◆ **Assigned task**:
Please give back, exactly as written, the lines from the line with "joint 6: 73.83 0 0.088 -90" to the line with "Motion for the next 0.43" in the listing below, leaving out all pictures.

◆ **Material provided**:
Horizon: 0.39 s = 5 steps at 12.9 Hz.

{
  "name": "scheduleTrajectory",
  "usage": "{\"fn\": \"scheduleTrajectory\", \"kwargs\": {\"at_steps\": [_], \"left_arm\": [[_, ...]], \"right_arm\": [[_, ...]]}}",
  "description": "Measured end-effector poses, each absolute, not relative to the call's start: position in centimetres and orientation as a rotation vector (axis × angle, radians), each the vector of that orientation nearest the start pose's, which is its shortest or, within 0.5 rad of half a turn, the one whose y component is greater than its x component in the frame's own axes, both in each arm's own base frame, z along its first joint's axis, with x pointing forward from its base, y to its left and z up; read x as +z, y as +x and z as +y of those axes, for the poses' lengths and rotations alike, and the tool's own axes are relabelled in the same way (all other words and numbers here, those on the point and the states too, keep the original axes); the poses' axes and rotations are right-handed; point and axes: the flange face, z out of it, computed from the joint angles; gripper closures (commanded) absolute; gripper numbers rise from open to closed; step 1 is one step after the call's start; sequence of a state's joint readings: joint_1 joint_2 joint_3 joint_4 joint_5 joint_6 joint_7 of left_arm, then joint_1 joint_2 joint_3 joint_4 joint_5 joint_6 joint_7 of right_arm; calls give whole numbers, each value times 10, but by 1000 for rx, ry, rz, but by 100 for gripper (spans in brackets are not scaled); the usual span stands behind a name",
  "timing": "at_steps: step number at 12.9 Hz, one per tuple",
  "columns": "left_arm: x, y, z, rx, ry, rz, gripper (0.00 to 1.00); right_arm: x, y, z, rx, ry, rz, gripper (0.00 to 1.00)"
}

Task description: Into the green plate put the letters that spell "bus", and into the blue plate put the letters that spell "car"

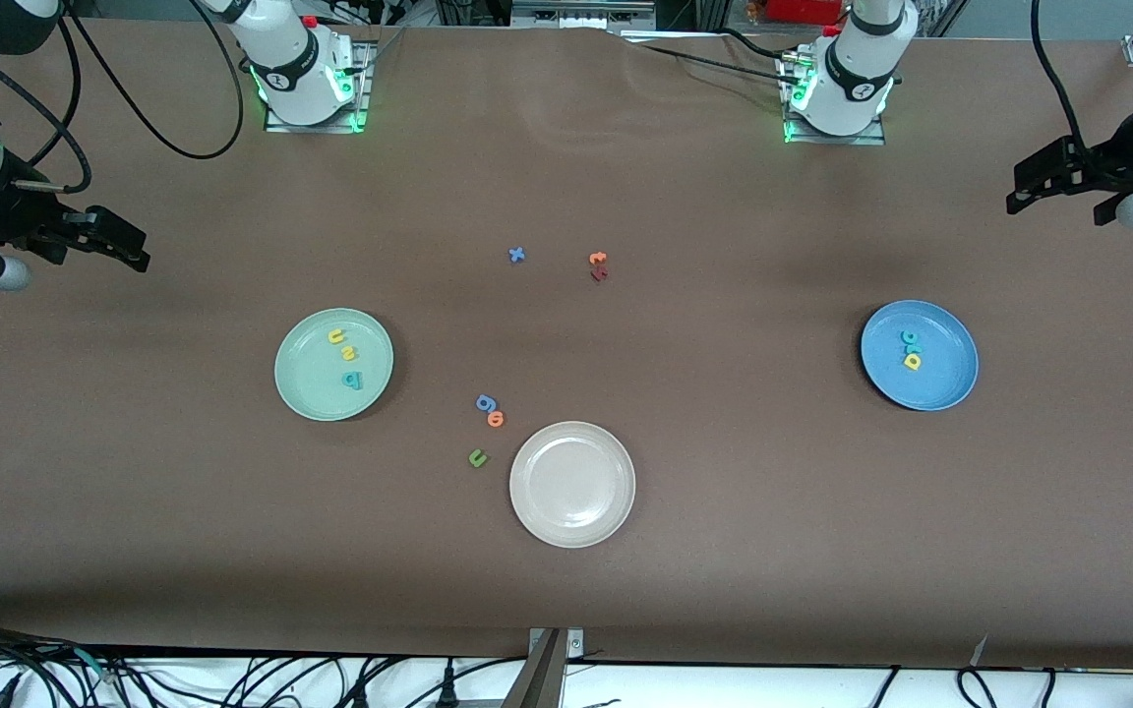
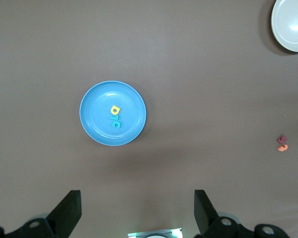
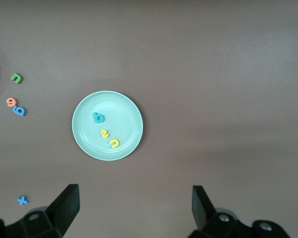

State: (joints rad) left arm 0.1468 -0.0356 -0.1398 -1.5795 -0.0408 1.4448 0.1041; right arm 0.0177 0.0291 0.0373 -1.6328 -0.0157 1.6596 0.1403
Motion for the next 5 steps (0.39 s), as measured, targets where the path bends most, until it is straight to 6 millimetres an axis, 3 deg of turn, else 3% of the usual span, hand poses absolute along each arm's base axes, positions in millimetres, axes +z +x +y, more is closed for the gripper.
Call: {"fn": "scheduleTrajectory", "kwargs": {"at_steps": [3, 5], "left_arm": [[628, 530, -24, 162, -3168, 218, 0], [629, 530, -24, 154, -3168, 210, 0]], "right_arm": [[587, 569, 29, 1, -3154, 132, 0], [586, 569, 29, 2, -3154, 132, 0]]}}
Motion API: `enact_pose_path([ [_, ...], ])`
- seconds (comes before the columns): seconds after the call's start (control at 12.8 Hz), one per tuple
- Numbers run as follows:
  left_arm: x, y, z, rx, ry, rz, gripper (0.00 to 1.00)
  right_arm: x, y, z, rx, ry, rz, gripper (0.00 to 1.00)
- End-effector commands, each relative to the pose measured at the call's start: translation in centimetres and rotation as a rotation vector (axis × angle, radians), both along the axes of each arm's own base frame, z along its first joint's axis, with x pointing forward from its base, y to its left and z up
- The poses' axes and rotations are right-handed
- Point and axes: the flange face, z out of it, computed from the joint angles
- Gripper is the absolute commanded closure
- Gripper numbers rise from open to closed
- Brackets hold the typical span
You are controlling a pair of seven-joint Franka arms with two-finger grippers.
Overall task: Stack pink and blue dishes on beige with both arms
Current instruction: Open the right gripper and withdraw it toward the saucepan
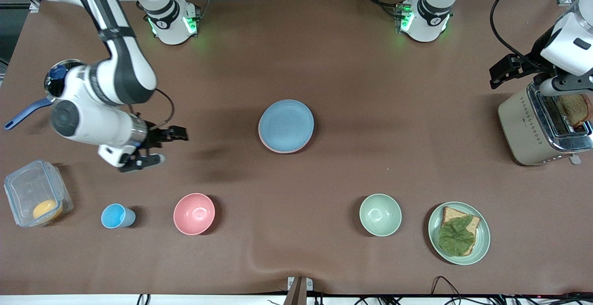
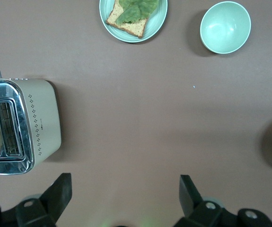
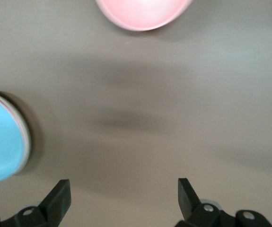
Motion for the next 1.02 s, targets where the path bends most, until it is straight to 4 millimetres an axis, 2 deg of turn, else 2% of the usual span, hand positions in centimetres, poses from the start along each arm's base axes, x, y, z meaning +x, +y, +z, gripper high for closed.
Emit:
enact_pose_path([
  [0.0, -0.8, 0.3, 0.9, -0.047, 0.011, 0.017, 0.00, -0.3, -3.6, 8.3, -0.104, -0.058, 0.015, 0.00],
  [0.16, -0.7, 0.5, 0.9, -0.059, 0.012, 0.039, 0.00, -0.4, -6.7, 13.8, -0.151, -0.045, 0.000, 0.00],
  [0.31, -1.0, 0.6, 1.2, -0.058, 0.009, 0.044, 0.00, -1.9, -10.6, 18.2, -0.151, -0.081, -0.024, 0.00],
  [0.39, -1.0, 0.6, 1.2, -0.058, 0.010, 0.051, 0.00, -2.8, -12.1, 19.7, -0.149, -0.093, -0.017, 0.00],
  [0.47, -1.1, 0.6, 1.2, -0.057, 0.011, 0.056, 0.00, -3.6, -13.4, 20.8, -0.148, -0.094, -0.022, 0.00],
  [0.62, -1.1, 0.5, 1.2, -0.055, 0.011, 0.058, 0.00, -4.9, -13.9, 22.2, -0.138, -0.080, -0.061, 0.00],
  [0.94, -1.2, -0.1, 1.7, -0.055, 0.006, 0.083, 0.00, -5.3, -12.9, 23.0, -0.148, -0.088, -0.152, 0.00],
])
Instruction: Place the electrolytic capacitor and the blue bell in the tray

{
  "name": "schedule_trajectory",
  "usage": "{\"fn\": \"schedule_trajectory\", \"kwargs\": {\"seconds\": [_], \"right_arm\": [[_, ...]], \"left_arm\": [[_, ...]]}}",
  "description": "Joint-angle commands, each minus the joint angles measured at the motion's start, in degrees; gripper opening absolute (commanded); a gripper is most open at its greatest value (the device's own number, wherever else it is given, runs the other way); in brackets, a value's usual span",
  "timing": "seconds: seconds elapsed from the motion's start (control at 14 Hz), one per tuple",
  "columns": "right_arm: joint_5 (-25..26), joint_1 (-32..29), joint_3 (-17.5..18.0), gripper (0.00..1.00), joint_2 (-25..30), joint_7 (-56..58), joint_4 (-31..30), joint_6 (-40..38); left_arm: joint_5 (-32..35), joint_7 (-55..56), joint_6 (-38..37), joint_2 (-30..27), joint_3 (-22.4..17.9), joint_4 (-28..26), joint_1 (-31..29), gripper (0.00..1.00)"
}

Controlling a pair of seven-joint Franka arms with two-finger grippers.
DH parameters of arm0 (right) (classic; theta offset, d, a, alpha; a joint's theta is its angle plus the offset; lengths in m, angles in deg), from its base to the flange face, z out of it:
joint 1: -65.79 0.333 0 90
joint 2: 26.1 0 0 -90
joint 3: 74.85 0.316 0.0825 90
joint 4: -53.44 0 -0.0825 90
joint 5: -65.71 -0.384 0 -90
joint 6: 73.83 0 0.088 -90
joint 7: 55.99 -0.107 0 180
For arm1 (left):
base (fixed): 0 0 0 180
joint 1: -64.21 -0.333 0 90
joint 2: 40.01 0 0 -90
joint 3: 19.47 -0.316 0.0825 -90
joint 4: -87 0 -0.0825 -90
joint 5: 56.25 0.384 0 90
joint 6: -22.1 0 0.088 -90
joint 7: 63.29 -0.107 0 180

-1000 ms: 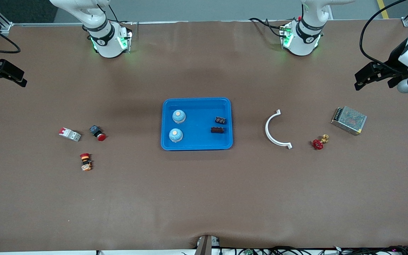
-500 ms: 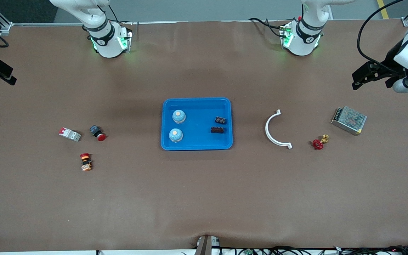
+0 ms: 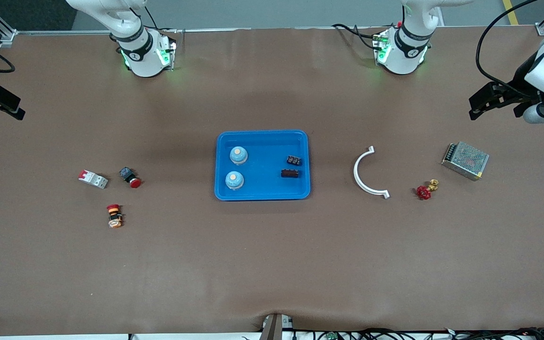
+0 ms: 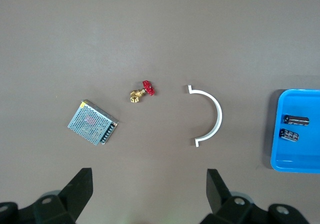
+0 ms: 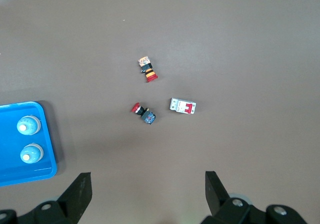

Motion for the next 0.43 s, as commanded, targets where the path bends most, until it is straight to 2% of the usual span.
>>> {"fn": "schedule_trajectory", "kwargs": {"seconds": [0.0, 0.36], "right_arm": [[-2.89, 0.19, -0.2, 1.0, -0.71, -1.24, 1.65, -0.26], [-5.02, 0.54, 0.06, 1.0, -0.71, -1.42, 1.3, 2.38]], "left_arm": [[1.12, -1.41, -0.43, -0.97, 0.21, 0.09, -0.11, 1.0], [1.12, -1.24, -0.51, -0.97, 0.3, 0.0, -0.02, 1.0]]}}
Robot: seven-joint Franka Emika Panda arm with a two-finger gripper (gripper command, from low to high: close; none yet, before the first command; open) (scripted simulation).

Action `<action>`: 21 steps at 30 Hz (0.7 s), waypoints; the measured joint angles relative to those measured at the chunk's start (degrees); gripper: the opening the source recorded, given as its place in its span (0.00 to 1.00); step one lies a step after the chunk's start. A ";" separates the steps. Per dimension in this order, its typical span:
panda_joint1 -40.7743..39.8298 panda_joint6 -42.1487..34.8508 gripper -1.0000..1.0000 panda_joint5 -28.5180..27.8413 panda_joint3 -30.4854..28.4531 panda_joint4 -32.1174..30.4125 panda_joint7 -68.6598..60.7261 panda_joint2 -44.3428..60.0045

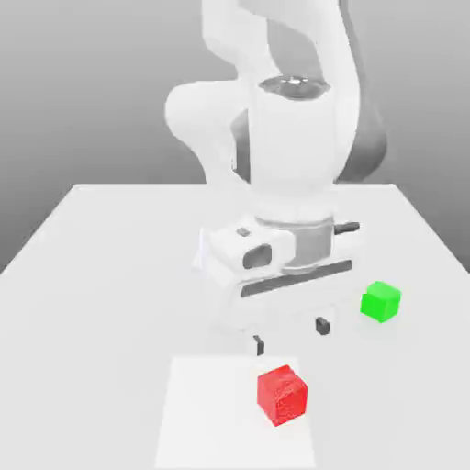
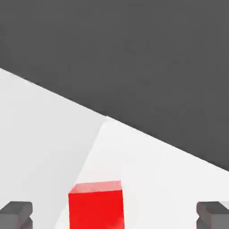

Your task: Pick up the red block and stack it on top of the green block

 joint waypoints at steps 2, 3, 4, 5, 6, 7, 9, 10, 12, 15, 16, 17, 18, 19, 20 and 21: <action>0.31 3.19 0.50 -0.09 -0.27 0.04 -0.34 4.12; 0.28 4.92 0.50 0.02 -0.21 0.24 -0.50 6.20; 0.18 6.67 0.50 0.15 -0.09 0.50 -0.63 8.27; 0.03 8.43 0.50 0.27 0.09 0.78 -0.73 10.35; -0.09 9.97 0.00 0.30 0.22 1.03 -0.73 12.17; -0.09 9.97 0.00 0.30 0.22 1.03 -0.73 12.17; -0.11 9.95 0.00 0.26 0.23 1.03 -0.69 12.17; -0.12 9.93 0.00 0.23 0.23 1.03 -0.66 12.17; -0.24 10.71 0.00 0.24 0.37 1.16 -0.68 13.08; -0.17 7.65 0.00 -0.06 0.24 0.63 -0.49 9.48; -0.15 6.04 0.00 -0.19 0.19 0.35 -0.40 7.59; -0.15 4.36 0.00 -0.30 0.16 0.06 -0.32 5.61; -0.17 2.63 0.00 -0.37 0.16 -0.24 -0.26 3.59; 0.12 1.19 0.00 -0.16 0.44 -0.64 0.21 1.76; 1.68 0.39 0.00 0.60 1.31 -1.25 1.64 0.35; 3.38 -0.18 0.00 1.55 2.24 -1.93 3.41 -0.91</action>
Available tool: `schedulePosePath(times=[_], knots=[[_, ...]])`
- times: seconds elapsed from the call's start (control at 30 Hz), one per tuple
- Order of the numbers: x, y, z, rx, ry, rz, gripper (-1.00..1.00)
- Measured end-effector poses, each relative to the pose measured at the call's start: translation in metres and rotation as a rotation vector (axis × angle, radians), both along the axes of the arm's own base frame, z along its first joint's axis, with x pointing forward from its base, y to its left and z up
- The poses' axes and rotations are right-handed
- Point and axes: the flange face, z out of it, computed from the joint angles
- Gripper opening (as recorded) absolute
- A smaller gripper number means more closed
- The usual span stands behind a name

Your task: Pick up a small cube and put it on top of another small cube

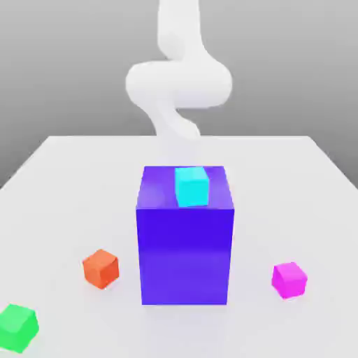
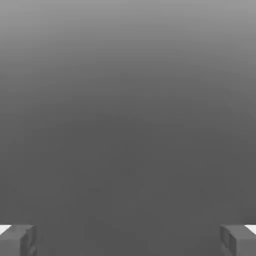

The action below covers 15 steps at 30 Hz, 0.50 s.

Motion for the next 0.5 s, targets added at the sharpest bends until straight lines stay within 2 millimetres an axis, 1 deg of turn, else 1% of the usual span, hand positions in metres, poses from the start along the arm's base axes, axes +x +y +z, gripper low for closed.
schedulePosePath(times=[0.1,0.17,0.23,0.3,0.37,0.43,0.5], knots=[[0.033,0.033,-0.066,-0.024,0.100,0.025,0.00],[0.048,0.053,-0.109,-0.038,0.163,0.044,0.00],[0.057,0.073,-0.154,-0.051,0.225,0.065,0.00],[0.060,0.093,-0.199,-0.063,0.287,0.087,0.00],[0.059,0.111,-0.243,-0.074,0.349,0.112,0.00],[0.052,0.129,-0.287,-0.083,0.411,0.138,0.00],[0.040,0.146,-0.329,-0.091,0.473,0.165,0.00]])
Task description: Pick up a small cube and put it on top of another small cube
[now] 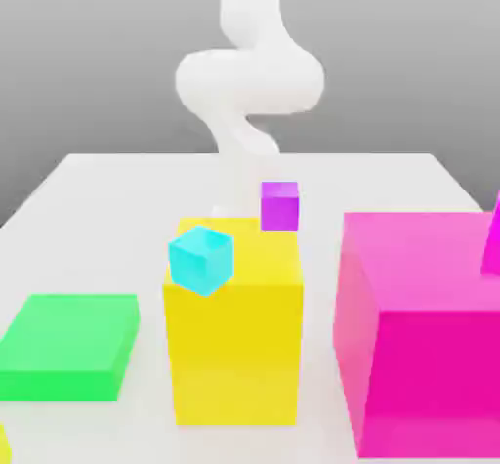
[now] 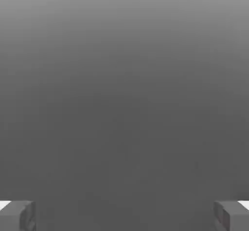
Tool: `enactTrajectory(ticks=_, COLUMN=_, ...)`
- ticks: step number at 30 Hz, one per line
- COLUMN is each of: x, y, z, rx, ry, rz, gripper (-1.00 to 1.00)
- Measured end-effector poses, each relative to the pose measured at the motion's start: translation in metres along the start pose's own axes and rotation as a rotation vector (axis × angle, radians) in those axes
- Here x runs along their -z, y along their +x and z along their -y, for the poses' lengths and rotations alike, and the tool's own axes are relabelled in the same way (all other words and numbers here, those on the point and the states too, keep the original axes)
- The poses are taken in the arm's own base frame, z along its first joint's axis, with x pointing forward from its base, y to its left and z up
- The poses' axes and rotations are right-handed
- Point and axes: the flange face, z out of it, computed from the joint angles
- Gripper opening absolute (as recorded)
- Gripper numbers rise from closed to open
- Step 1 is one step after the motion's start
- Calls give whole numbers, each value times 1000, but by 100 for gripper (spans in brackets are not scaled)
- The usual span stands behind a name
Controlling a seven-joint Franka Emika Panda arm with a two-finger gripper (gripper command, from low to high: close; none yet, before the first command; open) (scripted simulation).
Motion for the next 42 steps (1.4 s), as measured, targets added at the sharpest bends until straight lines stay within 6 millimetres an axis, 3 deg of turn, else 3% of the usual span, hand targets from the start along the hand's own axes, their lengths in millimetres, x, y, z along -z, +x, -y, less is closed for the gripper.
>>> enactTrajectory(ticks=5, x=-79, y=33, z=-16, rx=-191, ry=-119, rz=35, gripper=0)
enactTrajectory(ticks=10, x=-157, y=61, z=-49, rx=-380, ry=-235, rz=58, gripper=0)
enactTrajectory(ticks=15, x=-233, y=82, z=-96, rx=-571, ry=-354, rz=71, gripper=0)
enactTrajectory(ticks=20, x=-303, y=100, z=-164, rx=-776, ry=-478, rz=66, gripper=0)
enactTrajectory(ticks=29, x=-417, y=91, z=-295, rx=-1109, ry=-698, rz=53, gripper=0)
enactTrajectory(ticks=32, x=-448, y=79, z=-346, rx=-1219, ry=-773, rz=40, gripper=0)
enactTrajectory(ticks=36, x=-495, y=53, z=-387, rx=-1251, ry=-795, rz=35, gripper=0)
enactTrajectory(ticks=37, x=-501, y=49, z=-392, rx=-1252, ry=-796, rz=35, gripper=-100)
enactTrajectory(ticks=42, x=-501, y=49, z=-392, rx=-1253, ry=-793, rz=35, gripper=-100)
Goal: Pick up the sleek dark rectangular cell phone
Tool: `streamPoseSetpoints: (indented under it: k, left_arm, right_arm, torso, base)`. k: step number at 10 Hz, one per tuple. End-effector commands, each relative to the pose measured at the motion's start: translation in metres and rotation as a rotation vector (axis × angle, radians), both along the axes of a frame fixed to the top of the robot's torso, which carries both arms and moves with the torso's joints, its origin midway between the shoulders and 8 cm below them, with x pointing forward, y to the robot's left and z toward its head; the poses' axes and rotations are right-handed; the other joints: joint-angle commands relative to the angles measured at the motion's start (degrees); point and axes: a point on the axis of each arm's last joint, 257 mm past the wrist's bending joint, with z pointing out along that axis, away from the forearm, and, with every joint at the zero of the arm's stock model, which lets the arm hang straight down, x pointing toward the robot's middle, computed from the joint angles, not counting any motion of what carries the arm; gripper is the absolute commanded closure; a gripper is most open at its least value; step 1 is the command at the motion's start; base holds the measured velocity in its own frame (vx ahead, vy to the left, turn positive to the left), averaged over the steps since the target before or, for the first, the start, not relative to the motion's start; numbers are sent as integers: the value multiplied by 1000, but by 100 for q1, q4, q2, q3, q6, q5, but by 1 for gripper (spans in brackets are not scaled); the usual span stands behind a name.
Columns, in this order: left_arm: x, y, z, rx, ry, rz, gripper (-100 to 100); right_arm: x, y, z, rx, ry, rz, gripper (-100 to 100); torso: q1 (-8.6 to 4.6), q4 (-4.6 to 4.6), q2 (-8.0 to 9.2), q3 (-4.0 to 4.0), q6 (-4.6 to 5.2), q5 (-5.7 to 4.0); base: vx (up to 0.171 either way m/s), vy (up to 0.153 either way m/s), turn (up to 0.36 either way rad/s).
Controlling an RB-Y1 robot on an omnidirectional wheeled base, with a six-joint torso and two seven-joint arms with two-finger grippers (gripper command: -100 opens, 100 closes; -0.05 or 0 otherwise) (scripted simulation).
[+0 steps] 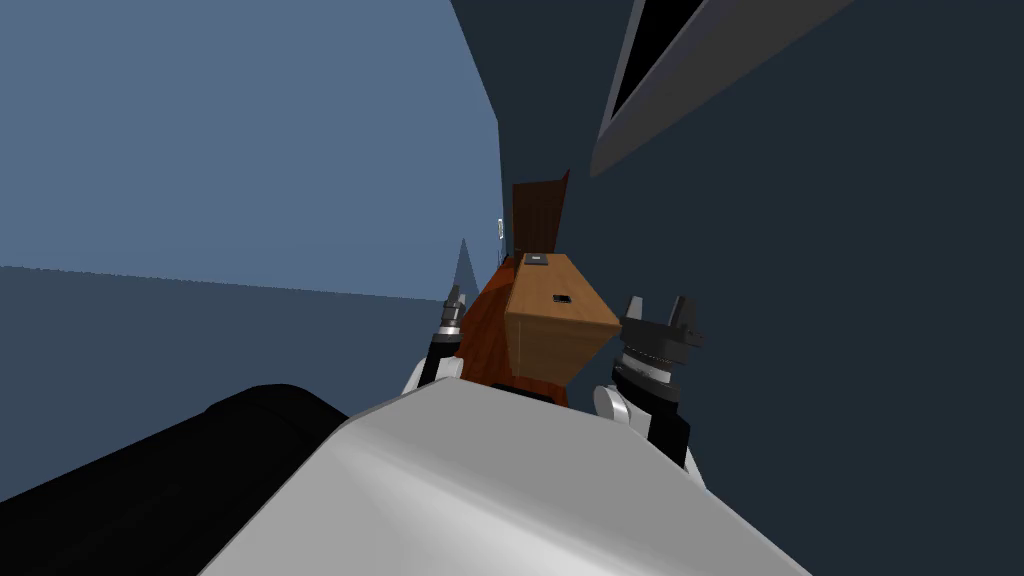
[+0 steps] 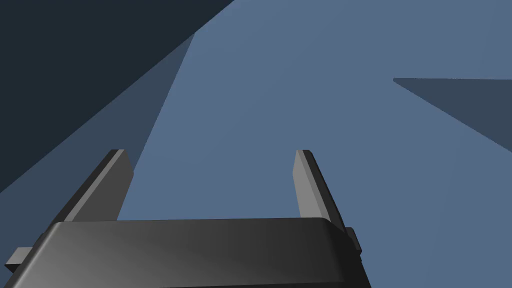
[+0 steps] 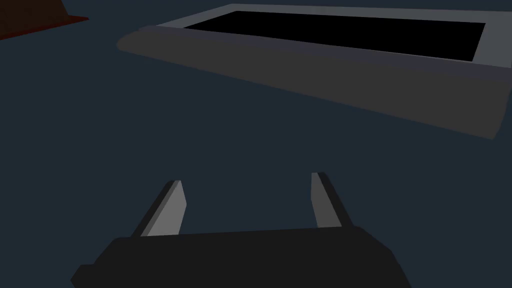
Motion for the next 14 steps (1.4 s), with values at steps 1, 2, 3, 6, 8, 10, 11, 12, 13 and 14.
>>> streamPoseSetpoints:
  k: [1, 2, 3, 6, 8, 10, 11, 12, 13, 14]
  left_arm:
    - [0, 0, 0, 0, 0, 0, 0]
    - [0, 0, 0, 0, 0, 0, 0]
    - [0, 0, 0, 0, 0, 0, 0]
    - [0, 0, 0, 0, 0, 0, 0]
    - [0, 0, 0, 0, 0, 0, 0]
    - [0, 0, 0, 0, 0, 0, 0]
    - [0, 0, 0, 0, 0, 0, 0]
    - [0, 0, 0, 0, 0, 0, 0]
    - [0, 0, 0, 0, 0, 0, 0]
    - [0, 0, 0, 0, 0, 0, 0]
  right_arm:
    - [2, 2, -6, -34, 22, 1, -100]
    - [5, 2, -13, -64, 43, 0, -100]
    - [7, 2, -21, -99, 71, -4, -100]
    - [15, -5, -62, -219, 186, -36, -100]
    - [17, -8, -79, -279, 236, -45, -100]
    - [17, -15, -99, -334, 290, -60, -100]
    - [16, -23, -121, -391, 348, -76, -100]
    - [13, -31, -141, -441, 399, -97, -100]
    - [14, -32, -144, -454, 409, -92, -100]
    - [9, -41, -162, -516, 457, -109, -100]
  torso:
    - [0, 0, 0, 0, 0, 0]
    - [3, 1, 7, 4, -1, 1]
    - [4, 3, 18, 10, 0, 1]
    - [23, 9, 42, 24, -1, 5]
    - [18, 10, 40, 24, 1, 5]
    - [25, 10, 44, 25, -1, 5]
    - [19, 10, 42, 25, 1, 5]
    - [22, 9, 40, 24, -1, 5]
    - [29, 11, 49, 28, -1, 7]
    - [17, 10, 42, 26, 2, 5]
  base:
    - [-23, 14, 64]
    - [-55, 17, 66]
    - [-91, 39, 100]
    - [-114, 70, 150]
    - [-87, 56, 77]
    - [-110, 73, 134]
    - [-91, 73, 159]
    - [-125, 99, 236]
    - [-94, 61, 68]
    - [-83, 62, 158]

◆ **Solution**:
joint 6: 73.83 0 0.088 -90
joint 7: 55.99 -0.107 0 180
For arm1 (left):
base (fixed): 0 0 0 180
joint 1: -64.21 -0.333 0 90
joint 2: 40.01 0 0 -90
joint 3: 19.47 -0.316 0.0825 -90
joint 4: -87 0 -0.0825 -90
joint 5: 56.25 0.384 0 90
joint 6: -22.1 0 0.088 -90
joint 7: 63.29 -0.107 0 180

-1000 ms: 
-500 ms: 
+0 ms: 
+0 ms: 
+0 ms: 

Motion for the next 0.43 s, as commanded, targets where the path bends most, until it is straight to 2% of the usual span.

Work on this exercise is complete.